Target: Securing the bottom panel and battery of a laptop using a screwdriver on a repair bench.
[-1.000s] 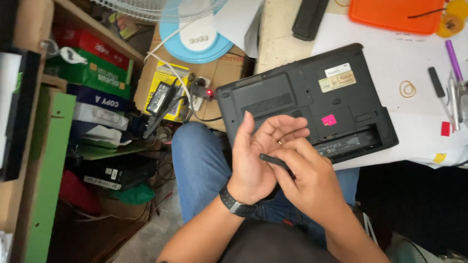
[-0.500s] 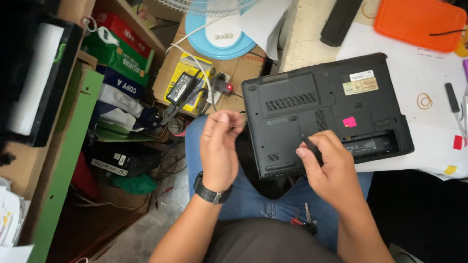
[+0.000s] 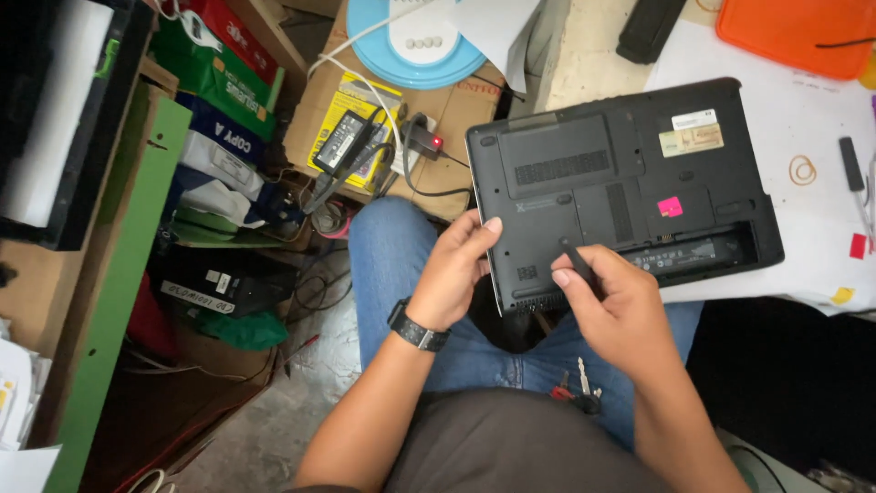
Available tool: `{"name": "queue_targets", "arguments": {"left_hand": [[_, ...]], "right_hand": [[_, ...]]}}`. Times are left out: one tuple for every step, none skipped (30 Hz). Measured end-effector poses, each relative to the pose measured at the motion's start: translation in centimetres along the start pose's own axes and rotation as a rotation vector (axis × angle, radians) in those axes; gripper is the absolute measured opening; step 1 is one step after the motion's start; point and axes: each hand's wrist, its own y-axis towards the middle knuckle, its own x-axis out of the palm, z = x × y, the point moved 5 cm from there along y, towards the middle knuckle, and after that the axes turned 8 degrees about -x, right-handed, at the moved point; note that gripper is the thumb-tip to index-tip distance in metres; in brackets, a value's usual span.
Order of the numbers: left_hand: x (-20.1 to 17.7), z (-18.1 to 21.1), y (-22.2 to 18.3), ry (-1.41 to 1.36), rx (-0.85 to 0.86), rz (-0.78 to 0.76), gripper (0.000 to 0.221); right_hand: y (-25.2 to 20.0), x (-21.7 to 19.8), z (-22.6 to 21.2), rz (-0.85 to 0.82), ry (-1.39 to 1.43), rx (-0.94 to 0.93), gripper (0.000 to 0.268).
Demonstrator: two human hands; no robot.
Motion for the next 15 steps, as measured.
{"name": "queue_targets", "arguments": {"left_hand": [[0.1, 0.3, -0.3, -0.002, -0.006, -0.002, 0.039], [0.2, 0.7, -0.5, 0.005, 0.001, -0.009, 0.039], [0.3, 1.1, -0.8, 0.012, 0.009, -0.016, 0.039], [-0.6, -0.1, 0.1, 0.011, 0.003, -0.017, 0.039], [-1.5, -1.2, 0.9, 0.009, 0.01, -0.03, 0.039], [-2.3, -2.4, 1.7, 0.006, 0.017, -0.043, 0.039], [-2.7, -2.9, 2.1, 0.006, 0.013, -0.045, 0.039], [-3.1, -3.4, 2.5, 0.012, 0.025, -0.054, 0.04], [-3.5, -3.9, 2.9, 0.018, 0.036, -0.061, 0.041], [-2.2, -2.4, 1.6, 0.017, 0.032, -0.062, 0.041], [-0.8, -0.9, 0.3, 0.009, 0.041, -0.066, 0.043], [0.5, 0.6, -1.1, 0.001, 0.05, -0.069, 0.044], [0.4, -0.2, -0.5, 0.0, 0.046, -0.068, 0.044], [0.1, -0.8, 0.0, -0.006, 0.071, -0.016, 0.043], [-0.2, -1.4, 0.5, -0.013, 0.095, 0.036, 0.043]], "right_hand": [[-0.6, -0.2, 0.4, 0.0, -0.003, 0.006, 0.007], [-1.2, -0.4, 0.9, 0.013, 0.044, 0.048, 0.007], [-1.8, -0.5, 1.4, 0.028, 0.091, 0.09, 0.008], [-2.6, -0.5, 1.7, 0.029, 0.089, 0.096, 0.008], [-3.4, -0.5, 2.2, 0.041, 0.128, 0.134, 0.007], [-4.2, -0.5, 2.6, 0.054, 0.167, 0.171, 0.007], [-4.6, -0.6, 2.7, 0.056, 0.165, 0.175, 0.007], [-5.1, -0.5, 2.9, 0.046, 0.174, 0.186, 0.008], [-5.5, -0.5, 3.0, 0.036, 0.183, 0.198, 0.008], [-5.6, -0.3, 2.9, 0.038, 0.181, 0.202, 0.008], [-5.7, -0.1, 2.7, 0.029, 0.175, 0.181, 0.008], [-5.8, 0.1, 2.4, 0.02, 0.17, 0.161, 0.009], [-5.8, 0.5, 2.2, 0.019, 0.17, 0.165, 0.009], [-5.6, 0.8, 1.6, 0.011, 0.089, 0.097, 0.007], [-5.5, 1.2, 1.0, 0.002, 0.007, 0.031, 0.007]]}}
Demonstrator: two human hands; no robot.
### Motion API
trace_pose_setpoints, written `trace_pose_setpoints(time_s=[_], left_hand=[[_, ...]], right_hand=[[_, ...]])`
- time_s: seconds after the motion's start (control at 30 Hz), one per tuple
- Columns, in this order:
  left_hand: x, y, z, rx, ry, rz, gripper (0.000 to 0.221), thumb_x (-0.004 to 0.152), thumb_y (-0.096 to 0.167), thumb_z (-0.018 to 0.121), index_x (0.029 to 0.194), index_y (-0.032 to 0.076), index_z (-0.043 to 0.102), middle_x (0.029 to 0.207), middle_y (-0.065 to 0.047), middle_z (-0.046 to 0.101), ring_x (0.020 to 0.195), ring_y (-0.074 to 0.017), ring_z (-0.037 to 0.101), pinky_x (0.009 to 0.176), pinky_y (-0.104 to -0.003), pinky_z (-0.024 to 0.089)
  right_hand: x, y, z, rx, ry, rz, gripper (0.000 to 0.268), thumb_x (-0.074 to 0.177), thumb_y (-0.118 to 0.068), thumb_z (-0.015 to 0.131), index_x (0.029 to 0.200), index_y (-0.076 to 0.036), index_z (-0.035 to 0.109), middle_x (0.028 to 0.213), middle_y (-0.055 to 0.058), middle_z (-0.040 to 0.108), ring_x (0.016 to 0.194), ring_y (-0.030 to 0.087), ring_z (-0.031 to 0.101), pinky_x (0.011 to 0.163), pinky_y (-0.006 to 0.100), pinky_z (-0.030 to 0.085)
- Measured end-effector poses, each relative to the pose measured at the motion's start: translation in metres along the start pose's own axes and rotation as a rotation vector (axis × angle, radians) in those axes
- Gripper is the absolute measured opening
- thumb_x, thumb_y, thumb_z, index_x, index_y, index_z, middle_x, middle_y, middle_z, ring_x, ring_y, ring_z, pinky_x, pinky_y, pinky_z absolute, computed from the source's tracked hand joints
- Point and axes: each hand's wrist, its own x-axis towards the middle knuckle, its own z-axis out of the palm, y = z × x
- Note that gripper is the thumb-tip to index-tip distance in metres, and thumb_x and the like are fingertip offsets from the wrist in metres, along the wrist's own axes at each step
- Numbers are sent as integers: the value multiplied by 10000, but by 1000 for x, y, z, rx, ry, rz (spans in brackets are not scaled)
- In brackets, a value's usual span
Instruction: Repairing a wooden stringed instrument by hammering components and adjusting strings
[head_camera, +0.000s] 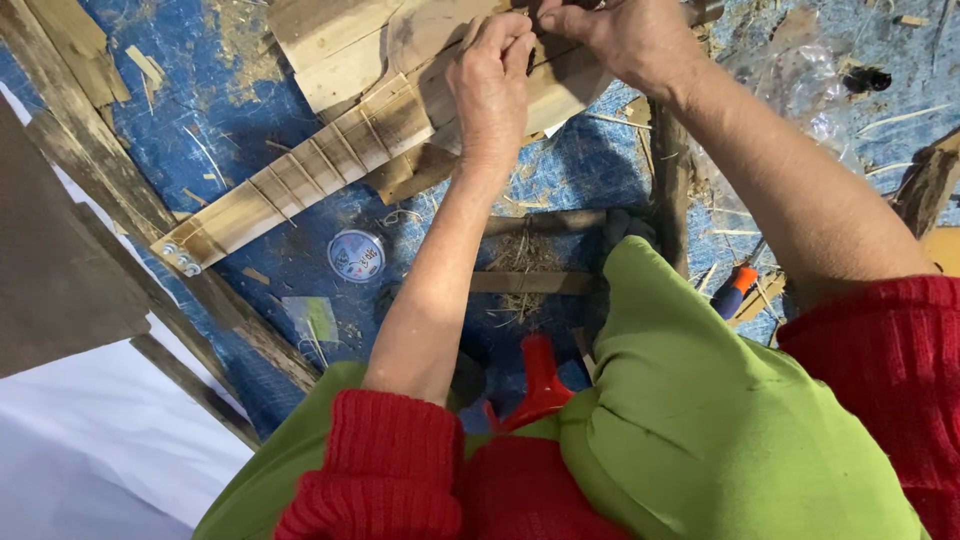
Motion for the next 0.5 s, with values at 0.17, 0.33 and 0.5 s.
trace_pose_setpoints(time_s=[0.17, 0.33, 0.5], left_hand=[[-1, 4, 3, -9, 40, 4, 216, 837, 80, 807, 976, 189, 682, 766, 14, 673, 713, -181, 667, 691, -365, 501], [-3, 2, 7, -33, 7, 20, 190, 876, 35, 758, 989, 153, 661, 843, 28, 721, 735, -126, 708, 754, -301, 568], [-5, 8, 5, -37, 37, 14, 156, 900, 17, 745, 1016, 103, 688, 919, -14, 719, 781, -142, 720, 728, -293, 602]], right_hand=[[0, -4, 11, 187, -12, 202, 65, 1111, -11, 723, 1106, -71, 696, 1062, 13, 714, 1001, 116, 679, 958, 264, 577], [2, 2, 14, 119, -10, 97, 99, 1105, 48, 706, 1110, -44, 670, 1047, 50, 691, 968, 151, 655, 899, 300, 544], [4, -6, 9, -143, 0, 47, 82, 1100, -26, 795, 1088, -52, 718, 976, 53, 708, 877, 173, 663, 781, 324, 542]])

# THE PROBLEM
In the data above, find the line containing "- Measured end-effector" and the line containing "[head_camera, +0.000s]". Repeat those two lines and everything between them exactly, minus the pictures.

# YOUR RESPONSE
- Measured end-effector poses, each relative to the pose measured at the motion's start: translation in metres along the start pose's own axes and rotation as a rotation vector (axis × angle, radians) in those axes
- Gripper is the absolute measured opening
- thumb_x, thumb_y, thumb_z, index_x, index_y, index_z, middle_x, middle_y, middle_z, ring_x, ring_y, ring_z, pinky_x, pinky_y, pinky_z absolute, computed from the source's tracked hand joints
- Point and axes: each hand's wrist, its own x-axis towards the middle knuckle, its own z-axis out of the palm, y = z × x
- Note that gripper is the thumb-tip to index-tip distance in metres, and thumb_x and the like are fingertip offsets from the wrist in metres, along the wrist's own axes at each step
- Numbers are sent as integers: the value multiplied by 10000, but by 1000 for x, y, z, rx, ry, rz (spans in brackets are not scaled)
- In brackets, a value's usual span
Instruction: Repairing a wooden stringed instrument by hammering components and adjusting strings
[head_camera, +0.000s] 

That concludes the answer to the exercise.